La canciller tiene planeado trasladarse hoy al lugar de la tragedia, acompañada de Hannelore Kraft, la primera ministra de Renania del Norte-Westfalia, el land más poblado de Alemania, a cuya capital nunca llegó la aeronave siniestrada de Germanwings.

El siniestro puso a prueba a un país que practica la transparencia, en «no especular con las causas del accidente», en palabras de Merkel, algo propio de la cautela alemana. Una mandataria que probablemente no daba crédito a que el peor accidente de un avión comercial ocurrido en Europa durante décadas le haya tocado precisamente a una aerolínea germana, filial de Lufthansa, considerada una de las más seguras del mundo.
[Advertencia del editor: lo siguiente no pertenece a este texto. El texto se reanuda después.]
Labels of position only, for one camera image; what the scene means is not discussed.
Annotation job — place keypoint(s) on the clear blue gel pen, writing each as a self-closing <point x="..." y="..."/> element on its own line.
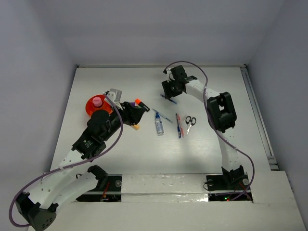
<point x="163" y="116"/>

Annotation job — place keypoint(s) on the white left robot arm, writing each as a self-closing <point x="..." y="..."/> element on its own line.
<point x="40" y="201"/>

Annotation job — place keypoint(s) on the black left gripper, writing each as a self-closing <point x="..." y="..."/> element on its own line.
<point x="128" y="113"/>

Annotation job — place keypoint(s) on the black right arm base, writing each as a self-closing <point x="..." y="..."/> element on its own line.
<point x="221" y="191"/>

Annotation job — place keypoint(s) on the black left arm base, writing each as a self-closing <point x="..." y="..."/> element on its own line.
<point x="108" y="192"/>

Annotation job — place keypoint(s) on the dark blue gel pen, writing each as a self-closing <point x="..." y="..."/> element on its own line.
<point x="171" y="100"/>

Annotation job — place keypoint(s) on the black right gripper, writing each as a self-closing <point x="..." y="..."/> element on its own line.
<point x="168" y="93"/>

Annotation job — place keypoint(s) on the aluminium rail on right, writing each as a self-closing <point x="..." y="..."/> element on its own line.
<point x="259" y="120"/>

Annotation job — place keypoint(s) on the yellow pink glue stick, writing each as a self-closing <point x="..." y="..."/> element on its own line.
<point x="135" y="127"/>

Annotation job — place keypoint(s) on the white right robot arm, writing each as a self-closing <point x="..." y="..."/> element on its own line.
<point x="221" y="115"/>

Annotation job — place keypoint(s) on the blue ballpoint pen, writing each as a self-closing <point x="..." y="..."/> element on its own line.
<point x="178" y="126"/>

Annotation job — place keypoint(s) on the red gel pen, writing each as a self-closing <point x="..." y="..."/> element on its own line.
<point x="180" y="125"/>

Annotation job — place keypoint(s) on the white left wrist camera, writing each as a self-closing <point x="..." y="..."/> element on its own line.
<point x="114" y="95"/>

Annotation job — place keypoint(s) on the orange round organizer container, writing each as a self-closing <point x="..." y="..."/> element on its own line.
<point x="90" y="108"/>

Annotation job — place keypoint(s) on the clear spray bottle blue cap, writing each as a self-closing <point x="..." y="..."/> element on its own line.
<point x="159" y="125"/>

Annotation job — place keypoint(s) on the orange cap highlighter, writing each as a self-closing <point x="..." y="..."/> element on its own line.
<point x="142" y="105"/>

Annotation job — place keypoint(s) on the black handled scissors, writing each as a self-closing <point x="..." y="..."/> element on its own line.
<point x="190" y="121"/>

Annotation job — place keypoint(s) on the pink patterned tube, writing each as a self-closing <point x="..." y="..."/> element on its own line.
<point x="97" y="102"/>
El presidente Gauck regresa

El presidente federal, Joachim Gauck, considerado la conciencia de la nación, suspendió su viaje oficial a Sudamérica, y desde Uruguay, donde le despertó la noticia de la tragedia, emprendió su regreso a Berlín.

«Estoy a kilómetros de distancia, pero muy cerca de ustedes en mis sentimientos y mi pesar», dijo al enterarse de la peor catástrofe aérea de los últimos años en Europa. Exteriores abrió una línea de información al ciudadano para atender las llamadas de posibles afectados o familiares de las víctimas.

Ayer no había lugar para las diferencias políticas. Todos se mostraron de acuerdo en que no era momento para especular sobre las causas del accidente, sino para expresar sus condolencias a las víctimas y sus familiares y amigos. Gregor Gysi, el líder de La Izquierda, el principal partido de la oposición, pidió además «un esclarecimiento lo más rápido posible» para sacar consecuencias. Thomas Oppermann, presidente del grupo socialdemócrata, habló de un «trágico día para Alemania y España». Alexander Dobrindt, ministro de Transportes, calificó este 24 de marzo de «dramático en la historia de Alemania». Pero ninguno de ellos quiso hablar de nacionalidades, y sobre todo de posibles causas del siniestro.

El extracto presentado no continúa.